He's a bit like the old man with the placard in Golders Green that says "The Lord Shall Judge You" or some such. Most people in Golders Green don't do that particular Lord these days..
In Liverpool it is the guy who used to be on Oxford Circus years ago until he got an ASBO “don't be a sinner, be a winner”. He must have moved back home. He wants to ditch the PA system and get on X!
 
"I spoke to someone who recovered from #mecfs. NHS "expert" she was ill for life. "So I decided to find my own way". The NHS is captured by an ideology that denies recovery, is regressive, and discriminates against people in desperate need of help.
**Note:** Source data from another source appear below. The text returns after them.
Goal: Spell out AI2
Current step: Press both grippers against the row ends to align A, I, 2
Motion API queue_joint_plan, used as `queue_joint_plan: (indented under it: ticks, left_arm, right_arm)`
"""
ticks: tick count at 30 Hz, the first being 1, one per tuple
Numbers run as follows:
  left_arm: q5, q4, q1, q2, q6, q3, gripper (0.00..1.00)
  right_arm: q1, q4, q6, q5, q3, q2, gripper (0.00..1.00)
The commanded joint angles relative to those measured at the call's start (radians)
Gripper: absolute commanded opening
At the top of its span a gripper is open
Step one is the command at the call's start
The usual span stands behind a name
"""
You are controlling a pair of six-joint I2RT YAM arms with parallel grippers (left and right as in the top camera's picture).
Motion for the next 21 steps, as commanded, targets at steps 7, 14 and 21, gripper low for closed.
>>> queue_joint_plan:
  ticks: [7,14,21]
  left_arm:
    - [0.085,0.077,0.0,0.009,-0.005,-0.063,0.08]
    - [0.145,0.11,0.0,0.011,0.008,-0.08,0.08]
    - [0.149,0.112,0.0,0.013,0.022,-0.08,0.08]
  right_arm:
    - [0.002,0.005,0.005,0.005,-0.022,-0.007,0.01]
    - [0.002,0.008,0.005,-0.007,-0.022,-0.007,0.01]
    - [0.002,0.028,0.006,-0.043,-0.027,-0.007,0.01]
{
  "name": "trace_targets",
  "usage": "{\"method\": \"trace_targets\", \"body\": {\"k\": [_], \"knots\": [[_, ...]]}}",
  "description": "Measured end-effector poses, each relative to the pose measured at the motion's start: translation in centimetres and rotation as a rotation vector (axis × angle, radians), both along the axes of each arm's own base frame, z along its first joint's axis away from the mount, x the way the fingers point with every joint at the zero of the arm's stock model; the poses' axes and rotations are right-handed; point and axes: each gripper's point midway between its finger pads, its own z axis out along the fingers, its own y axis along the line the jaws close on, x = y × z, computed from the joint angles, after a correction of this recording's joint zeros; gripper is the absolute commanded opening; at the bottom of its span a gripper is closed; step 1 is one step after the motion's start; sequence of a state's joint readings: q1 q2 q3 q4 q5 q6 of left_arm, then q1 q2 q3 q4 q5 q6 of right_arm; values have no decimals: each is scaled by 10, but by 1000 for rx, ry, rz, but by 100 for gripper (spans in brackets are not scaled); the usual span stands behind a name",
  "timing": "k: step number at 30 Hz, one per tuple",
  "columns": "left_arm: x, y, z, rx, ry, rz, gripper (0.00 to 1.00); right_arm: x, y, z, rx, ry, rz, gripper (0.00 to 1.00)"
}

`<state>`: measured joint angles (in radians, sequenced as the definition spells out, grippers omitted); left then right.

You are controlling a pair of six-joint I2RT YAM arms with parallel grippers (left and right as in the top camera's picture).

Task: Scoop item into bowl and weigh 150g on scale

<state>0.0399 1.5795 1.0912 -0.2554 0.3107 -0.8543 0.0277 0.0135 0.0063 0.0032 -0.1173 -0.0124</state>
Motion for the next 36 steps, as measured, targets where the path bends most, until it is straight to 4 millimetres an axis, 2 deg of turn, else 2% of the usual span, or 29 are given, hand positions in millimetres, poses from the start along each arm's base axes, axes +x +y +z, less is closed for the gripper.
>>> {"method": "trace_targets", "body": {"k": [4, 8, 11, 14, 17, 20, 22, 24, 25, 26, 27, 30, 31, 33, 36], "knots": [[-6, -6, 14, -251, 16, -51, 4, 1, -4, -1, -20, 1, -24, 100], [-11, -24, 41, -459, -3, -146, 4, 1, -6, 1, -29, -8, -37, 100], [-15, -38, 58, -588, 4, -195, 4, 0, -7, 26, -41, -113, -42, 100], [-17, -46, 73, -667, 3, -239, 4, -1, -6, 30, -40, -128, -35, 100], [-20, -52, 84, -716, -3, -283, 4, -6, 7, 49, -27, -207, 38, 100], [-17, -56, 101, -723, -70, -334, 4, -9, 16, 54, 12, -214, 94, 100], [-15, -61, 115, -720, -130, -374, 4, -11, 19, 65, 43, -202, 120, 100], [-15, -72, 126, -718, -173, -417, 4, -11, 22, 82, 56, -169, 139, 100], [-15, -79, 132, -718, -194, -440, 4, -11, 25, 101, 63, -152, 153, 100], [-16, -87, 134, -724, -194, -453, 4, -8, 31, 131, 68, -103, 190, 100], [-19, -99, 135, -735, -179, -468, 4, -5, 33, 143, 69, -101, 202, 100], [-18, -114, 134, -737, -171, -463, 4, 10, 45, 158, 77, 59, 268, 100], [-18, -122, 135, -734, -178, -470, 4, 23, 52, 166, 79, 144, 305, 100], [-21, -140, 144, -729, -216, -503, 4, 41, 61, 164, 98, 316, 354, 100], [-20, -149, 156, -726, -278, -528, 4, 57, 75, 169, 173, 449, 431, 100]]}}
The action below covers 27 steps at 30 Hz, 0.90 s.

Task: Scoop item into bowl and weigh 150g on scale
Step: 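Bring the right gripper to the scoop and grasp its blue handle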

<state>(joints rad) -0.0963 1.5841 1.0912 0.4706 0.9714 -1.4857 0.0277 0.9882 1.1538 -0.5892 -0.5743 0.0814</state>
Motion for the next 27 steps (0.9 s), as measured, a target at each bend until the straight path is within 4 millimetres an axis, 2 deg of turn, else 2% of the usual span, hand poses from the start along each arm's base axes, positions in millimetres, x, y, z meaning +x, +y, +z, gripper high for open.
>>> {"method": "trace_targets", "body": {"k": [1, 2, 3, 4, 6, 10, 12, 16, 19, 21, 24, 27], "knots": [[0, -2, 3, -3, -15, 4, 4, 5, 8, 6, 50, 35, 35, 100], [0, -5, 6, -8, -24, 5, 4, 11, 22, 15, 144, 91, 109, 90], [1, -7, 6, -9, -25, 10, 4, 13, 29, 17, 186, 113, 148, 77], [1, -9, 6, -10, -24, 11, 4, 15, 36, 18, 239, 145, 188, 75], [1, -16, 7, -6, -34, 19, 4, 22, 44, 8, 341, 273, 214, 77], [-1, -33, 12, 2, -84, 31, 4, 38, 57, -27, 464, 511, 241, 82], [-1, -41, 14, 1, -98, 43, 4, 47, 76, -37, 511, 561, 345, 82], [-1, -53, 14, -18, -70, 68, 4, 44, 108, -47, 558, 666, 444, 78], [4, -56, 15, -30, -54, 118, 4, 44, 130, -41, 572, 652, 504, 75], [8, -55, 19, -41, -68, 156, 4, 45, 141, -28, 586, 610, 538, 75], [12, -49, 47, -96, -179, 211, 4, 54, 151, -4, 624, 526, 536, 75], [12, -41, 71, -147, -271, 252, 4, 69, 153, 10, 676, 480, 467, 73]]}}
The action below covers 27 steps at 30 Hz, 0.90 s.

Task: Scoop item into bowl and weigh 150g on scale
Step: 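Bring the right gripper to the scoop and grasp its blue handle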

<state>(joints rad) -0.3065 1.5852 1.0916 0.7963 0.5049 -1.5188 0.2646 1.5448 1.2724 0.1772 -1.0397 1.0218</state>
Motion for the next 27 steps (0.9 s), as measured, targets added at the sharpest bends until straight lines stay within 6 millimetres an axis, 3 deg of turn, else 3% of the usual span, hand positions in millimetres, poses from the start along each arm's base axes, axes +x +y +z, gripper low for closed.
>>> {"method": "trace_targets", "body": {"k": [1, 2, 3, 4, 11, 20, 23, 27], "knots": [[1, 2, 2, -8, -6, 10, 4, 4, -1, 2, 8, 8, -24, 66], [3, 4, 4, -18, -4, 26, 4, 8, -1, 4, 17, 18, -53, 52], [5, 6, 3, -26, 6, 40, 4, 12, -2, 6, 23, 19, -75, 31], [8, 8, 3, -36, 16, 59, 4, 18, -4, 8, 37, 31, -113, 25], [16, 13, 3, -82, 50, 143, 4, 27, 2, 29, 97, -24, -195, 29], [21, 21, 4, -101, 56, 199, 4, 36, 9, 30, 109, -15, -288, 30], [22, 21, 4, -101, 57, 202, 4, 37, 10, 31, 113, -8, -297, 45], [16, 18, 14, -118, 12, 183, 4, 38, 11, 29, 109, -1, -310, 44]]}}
Shame on you
@Nicecomms your guidance harms people"

It’s annoying but it’s really better to just ignore them, he sounds hyperbolic and irrational, let him crack on, lol an him @ Nice Comms, which will probably be an NHS social media intern casting an eye over and going “ok mate, not worth replying to”. Scarlet for him.

This framing and language about institutions being “captured” as if there is a war being waged between the boorish bumbling bedbound biomedical believers vs the neutral measured silenced excluded benign brain trainers, is interesting isn’t it? Keeps happening.

Science has been captured, governments captured, and dissidents silenced by the dominant yet dumb ME patient advocates (aka people who have ME and a twitter/insta/reddit account).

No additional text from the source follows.